【テイカー】恐いほど幸せなのに幸せを失うのはなぜ?
トラブルが絶えず職を転々としたゴッホ(画家)を見ていると、誰かが言った「私たちは、愛は知っていても表現を知らないだけ」を思い出します。
幸いゴッホは愛を絵で表現できたし、画材がいることも、日本の浮世絵がたくさん欲しいことも、弟テオや恋人に言うことで実現しています。
当時、フランスは、空前の日本ブームで、ジャポニズム(日本の創作活動)が大流行している中、ゴッホは特に浮世絵の手法に惹かれたそうです。
西洋画にない浮世絵にある「エッジを効かせる」ことや、「陰影をつけない・遠近法をやめる」ことで、ゴッホは西洋の常識を塗り替えました。
結局、テイカー(餓鬼)に化身するのは、不満をほしい理由にしているのだと思います。
足らないからほしい、汚いからほしい、ダサいからほしい、来ないからほしい、儲からないからほしい、とか。

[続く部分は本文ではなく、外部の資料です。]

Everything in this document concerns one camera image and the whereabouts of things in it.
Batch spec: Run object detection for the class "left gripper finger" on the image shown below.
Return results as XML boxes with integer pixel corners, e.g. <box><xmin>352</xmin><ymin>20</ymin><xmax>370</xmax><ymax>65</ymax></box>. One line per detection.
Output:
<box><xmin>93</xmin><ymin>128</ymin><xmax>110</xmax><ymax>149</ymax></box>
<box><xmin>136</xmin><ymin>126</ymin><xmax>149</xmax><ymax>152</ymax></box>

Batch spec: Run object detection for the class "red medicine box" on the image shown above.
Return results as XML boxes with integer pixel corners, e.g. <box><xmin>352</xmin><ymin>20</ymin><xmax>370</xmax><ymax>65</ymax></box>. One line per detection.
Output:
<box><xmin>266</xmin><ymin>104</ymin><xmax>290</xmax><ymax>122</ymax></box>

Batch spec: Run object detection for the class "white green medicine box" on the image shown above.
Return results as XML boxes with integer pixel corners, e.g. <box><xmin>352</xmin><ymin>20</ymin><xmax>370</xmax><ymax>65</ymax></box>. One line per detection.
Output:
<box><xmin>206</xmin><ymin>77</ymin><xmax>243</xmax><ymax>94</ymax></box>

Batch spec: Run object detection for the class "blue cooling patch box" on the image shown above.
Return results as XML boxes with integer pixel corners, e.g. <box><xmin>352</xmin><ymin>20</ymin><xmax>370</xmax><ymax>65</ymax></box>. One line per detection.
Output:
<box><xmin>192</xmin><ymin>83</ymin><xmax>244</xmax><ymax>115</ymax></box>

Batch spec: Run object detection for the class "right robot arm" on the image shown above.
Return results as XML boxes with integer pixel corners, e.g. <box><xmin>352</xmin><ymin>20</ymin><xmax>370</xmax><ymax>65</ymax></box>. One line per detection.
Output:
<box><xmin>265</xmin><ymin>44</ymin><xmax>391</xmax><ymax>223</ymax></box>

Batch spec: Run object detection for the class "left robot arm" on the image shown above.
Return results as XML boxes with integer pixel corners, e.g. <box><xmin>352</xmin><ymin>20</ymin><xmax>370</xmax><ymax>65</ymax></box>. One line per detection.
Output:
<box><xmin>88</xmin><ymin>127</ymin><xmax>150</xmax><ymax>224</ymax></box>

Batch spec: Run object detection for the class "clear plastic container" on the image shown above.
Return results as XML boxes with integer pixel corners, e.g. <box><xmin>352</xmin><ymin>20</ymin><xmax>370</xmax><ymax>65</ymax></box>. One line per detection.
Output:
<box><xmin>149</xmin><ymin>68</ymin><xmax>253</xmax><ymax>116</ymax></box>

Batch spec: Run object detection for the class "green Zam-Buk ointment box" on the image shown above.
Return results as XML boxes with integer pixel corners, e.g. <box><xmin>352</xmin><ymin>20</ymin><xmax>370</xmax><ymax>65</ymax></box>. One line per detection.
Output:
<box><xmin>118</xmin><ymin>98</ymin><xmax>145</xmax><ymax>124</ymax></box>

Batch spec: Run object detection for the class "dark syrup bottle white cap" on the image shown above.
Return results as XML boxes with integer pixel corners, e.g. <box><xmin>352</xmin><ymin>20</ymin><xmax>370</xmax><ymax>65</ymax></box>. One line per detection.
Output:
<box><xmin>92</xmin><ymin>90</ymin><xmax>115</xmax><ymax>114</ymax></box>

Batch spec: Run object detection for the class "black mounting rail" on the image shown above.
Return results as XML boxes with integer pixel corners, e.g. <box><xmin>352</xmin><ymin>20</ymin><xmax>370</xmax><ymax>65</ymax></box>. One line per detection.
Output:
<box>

だけど、上位ギバー(利他)の人を見ていると、ゴッホに通じるものがあります。
絵を描きたいからほしい。
だから、テイカーに出会わないために自分にできることは、「したいからほしい」というニーズを習慣にすることに尽きると思います。
これは、恐いほど幸せなら恐いから失うという理論と全く同じです。
太宰治の小説で例えると、「臆病者は幸福さえも恐れるのだ」
幸せが大きいほど不安になっていく、というのは皮肉なものです。
低い山だったらこんな不安はありません。
落ちても痛くないから安心です。
幸せの山が高いと【不安】
低い山だと【不満】
不安がいいか。不満がいいか。
どんな生き方を選択しても、そこにはそこの苦しみがあることを、親鸞聖人は『生死の苦海ほとりなし』と言いますが、私が釈迦的に言い換えるとこうなります。
恐さを越えるくらいなら苦しいほうがいい。
それが苦しみの正体です。
苦しいから恐いんじゃなくて、恐いから苦しい方を選んで生きているということですね。
ほしい理由がネガティブなら、テイカーに限らず、自分が苦しいから人のことを考えて行動できない人に出会うということですね。
元から払えない人は、上位ギバーになりやすいのだけど、払いたくない人は、払わなくてもいいようなこと、例えば払えないことが起きてるし。
表面だけ見ると、どちらも「払えない」だけど、動機が間違っていることは、本人も気づけないことが多いし。
繰り返す問題は、自分が本当に求めているものが見えているんです。
自分の目に映るすべてのものは、自分(の内面)を映す鏡です。